A 2nd switch will add another pull up/down resistor and minimum current being the objective. But an extra inverter adds small load current as well. Other 2 switch considerations, could something bad occur if B is not the inverse of A? This would make 2 switches undesirable as they could be set to violate this need. Obviously an inverter is cleaner.
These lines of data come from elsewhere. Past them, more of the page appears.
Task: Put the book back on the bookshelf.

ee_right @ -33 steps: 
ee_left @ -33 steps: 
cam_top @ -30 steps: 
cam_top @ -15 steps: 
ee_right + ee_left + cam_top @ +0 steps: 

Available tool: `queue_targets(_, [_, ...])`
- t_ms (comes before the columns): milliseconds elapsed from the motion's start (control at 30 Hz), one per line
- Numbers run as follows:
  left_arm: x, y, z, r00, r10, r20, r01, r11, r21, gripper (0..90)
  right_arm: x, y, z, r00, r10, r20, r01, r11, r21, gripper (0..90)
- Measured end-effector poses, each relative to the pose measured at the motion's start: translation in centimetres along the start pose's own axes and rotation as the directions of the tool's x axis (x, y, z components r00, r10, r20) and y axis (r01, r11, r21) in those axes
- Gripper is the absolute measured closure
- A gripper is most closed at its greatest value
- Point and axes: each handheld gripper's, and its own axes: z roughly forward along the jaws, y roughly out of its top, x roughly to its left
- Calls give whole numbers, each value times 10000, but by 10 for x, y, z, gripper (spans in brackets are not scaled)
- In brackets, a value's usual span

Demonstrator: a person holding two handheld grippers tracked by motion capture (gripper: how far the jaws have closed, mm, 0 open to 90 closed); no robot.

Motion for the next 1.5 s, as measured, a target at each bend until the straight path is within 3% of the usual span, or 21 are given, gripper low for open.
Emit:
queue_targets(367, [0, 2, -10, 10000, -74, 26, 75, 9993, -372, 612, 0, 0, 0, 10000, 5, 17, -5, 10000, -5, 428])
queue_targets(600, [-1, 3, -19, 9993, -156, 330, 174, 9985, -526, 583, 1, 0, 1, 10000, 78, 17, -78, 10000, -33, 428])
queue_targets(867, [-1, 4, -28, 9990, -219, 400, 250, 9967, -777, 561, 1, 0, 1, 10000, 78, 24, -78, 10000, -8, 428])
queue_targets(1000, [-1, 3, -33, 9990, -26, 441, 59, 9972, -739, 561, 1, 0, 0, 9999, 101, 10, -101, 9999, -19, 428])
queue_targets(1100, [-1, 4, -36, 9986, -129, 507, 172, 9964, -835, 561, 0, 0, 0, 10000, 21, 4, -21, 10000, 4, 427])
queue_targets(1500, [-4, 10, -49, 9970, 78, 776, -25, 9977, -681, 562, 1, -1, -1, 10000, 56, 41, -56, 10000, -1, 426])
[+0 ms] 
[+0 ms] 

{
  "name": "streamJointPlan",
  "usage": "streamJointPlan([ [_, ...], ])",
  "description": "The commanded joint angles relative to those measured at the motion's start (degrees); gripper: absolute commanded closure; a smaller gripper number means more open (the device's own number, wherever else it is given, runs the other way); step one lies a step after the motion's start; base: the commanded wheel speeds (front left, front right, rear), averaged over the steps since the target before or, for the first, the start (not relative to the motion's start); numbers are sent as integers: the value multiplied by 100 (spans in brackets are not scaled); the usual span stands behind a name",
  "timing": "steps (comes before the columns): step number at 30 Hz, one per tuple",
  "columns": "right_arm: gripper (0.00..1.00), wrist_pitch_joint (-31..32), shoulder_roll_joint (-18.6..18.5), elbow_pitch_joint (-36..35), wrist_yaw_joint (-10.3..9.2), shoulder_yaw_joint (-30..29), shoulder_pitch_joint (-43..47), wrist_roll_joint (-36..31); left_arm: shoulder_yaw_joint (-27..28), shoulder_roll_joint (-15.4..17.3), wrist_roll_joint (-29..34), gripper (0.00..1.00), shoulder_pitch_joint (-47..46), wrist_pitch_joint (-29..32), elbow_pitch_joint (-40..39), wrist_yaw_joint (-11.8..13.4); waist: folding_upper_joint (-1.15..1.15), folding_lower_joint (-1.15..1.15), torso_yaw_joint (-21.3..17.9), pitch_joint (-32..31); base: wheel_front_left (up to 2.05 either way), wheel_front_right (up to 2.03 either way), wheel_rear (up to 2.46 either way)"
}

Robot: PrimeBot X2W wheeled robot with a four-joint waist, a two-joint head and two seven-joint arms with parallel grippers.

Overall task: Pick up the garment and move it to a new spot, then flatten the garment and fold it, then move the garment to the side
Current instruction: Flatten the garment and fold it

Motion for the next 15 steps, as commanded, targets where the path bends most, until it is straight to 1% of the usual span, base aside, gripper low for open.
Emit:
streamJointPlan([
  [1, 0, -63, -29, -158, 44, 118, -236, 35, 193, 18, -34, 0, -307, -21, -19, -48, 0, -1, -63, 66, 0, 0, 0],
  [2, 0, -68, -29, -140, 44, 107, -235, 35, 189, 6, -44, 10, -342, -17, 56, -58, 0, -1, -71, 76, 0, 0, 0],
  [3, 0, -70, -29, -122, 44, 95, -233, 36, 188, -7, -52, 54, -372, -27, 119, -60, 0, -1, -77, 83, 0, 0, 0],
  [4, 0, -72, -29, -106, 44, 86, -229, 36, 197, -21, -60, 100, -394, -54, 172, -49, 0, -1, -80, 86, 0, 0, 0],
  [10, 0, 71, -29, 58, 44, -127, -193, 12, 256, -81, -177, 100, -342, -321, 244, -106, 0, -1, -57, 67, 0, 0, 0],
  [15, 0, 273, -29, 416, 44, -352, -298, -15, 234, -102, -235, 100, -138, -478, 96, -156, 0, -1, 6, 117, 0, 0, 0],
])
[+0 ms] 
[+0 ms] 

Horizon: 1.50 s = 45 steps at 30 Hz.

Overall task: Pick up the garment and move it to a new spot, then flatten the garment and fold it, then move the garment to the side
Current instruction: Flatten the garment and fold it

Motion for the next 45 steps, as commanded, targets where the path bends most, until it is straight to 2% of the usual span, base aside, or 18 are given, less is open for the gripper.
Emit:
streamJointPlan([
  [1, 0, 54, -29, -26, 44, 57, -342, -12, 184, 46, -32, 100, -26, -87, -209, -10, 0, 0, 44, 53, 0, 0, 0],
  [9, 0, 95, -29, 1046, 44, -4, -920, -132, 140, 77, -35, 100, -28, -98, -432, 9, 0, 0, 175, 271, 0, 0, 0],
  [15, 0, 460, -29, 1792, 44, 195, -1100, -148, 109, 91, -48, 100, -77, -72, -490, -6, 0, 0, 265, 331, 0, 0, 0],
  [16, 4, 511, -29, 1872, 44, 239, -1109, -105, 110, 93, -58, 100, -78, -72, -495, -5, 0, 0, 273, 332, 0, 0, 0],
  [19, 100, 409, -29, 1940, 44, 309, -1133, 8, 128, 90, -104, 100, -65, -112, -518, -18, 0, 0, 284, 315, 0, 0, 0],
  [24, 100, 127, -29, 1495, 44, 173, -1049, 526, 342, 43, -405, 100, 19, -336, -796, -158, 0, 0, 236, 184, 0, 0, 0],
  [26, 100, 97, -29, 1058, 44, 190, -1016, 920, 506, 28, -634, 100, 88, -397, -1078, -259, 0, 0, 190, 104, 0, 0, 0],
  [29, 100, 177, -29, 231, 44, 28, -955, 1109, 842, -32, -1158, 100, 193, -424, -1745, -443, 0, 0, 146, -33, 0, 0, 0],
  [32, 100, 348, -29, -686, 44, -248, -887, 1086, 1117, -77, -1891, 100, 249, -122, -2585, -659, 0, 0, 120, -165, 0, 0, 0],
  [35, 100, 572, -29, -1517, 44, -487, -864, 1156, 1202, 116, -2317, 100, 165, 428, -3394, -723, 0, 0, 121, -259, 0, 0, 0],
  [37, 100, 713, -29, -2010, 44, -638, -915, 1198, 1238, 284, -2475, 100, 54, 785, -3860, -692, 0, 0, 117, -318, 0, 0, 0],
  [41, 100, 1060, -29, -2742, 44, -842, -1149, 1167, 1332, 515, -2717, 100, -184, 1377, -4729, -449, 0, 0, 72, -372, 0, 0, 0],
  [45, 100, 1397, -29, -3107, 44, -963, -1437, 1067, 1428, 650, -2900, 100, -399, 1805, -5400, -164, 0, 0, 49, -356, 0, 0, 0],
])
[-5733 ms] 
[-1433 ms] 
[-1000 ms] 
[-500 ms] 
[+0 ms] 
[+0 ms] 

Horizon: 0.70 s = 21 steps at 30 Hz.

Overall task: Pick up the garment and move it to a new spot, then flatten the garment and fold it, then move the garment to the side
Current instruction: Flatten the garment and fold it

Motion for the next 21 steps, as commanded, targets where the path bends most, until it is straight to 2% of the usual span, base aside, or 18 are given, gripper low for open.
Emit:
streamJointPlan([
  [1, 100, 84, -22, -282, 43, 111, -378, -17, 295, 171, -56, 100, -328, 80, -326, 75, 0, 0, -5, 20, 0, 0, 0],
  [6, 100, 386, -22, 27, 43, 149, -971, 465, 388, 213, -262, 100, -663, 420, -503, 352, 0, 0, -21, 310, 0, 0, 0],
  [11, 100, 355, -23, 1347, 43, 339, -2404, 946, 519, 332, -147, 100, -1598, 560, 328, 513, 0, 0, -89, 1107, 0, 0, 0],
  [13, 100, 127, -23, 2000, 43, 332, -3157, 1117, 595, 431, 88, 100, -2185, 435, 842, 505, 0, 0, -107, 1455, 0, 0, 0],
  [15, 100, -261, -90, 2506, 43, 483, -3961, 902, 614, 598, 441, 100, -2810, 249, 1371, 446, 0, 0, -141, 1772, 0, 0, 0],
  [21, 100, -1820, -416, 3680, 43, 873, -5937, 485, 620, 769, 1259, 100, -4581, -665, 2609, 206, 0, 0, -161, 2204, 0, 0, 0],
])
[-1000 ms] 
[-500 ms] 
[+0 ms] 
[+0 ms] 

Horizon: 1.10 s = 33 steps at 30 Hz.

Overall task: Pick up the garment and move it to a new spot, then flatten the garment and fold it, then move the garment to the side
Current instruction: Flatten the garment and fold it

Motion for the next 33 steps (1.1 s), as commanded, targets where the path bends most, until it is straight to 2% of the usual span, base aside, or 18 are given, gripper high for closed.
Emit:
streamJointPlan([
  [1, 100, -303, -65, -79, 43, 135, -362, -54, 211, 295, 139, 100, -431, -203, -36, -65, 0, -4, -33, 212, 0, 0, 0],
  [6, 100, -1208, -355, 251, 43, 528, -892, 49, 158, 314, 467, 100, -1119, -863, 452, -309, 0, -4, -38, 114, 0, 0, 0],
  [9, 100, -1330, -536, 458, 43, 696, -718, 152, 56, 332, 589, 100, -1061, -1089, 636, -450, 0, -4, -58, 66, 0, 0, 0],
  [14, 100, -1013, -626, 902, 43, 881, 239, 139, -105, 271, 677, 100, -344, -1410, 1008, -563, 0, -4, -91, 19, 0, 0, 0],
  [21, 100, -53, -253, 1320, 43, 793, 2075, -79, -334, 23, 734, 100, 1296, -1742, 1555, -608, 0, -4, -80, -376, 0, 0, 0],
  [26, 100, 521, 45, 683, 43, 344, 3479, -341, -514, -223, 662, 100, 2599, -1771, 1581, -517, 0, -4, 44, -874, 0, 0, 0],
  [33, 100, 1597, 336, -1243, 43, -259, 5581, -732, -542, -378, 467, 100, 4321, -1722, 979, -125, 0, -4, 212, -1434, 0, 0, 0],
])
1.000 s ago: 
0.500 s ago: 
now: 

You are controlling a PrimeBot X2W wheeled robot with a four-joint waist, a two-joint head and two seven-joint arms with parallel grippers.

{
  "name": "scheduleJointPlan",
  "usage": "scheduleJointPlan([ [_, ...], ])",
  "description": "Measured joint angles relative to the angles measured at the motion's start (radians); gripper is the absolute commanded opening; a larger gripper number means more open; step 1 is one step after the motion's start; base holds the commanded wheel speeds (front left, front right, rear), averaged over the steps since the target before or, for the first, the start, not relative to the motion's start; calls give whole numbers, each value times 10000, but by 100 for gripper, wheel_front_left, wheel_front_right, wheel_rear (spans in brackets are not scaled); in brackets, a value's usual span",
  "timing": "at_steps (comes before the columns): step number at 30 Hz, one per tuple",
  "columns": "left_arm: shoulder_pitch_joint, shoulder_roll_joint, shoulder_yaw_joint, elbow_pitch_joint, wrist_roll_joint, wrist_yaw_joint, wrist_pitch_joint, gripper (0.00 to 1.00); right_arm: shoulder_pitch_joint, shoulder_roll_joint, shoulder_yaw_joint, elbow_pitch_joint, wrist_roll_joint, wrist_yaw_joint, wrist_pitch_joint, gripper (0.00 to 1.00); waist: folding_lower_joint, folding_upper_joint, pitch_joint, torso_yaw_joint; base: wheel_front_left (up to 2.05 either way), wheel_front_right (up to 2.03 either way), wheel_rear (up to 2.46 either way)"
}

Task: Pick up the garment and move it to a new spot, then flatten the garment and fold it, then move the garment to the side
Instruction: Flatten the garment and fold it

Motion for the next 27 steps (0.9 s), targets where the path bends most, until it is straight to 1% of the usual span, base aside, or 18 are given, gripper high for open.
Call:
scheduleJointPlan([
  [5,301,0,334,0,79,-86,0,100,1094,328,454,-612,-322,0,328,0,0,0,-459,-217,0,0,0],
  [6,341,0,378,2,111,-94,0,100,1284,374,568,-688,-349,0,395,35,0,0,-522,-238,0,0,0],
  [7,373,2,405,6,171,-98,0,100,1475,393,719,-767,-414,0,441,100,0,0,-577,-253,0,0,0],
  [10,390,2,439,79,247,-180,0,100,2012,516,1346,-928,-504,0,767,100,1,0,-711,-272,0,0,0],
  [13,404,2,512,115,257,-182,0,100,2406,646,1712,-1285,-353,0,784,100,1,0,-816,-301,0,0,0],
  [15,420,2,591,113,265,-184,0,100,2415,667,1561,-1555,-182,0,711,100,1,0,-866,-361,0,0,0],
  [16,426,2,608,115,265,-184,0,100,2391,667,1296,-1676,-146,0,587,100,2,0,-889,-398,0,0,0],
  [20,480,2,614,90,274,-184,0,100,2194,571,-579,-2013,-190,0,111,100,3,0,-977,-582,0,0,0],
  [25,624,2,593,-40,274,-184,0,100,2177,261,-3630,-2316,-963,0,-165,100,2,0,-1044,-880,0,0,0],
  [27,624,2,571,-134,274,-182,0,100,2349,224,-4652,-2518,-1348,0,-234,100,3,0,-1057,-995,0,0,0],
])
The maximum resistance will be a function of the input leakage current expected and VIH VIL (or for the Schmidt device mentioned VT+ VT-). Basically the resistor must be capable of actually pulling the voltage to the permitted range. Maximum input leakage current is 1uA per pin (+85C) but x4 s there are 4 pins used so 4uA. Worst case tolerable voltage drop based on VT- = 0.9 (Vcc=4.5V). So Rmax = 0.9/4uA = 225kOhms. BUT this does not account for wiring/switch leakage and that is harder to estimate, so the value used should be lower.

(A bit of irony; the PC I'm typing this on has its power switch disconnected from the motherboard as it is a very leaky 60kOhms and would randomly turn the PC on and off. Clean dry environment but many years of use)

As to pull up or down, assuming the input will spend equal time set high and low, it makes little difference. But if the switches are more commonly in one state then the switch should be configured such that it is open in this state. In the above circuit if A is mostly going to be set low then R1 is wired optimally.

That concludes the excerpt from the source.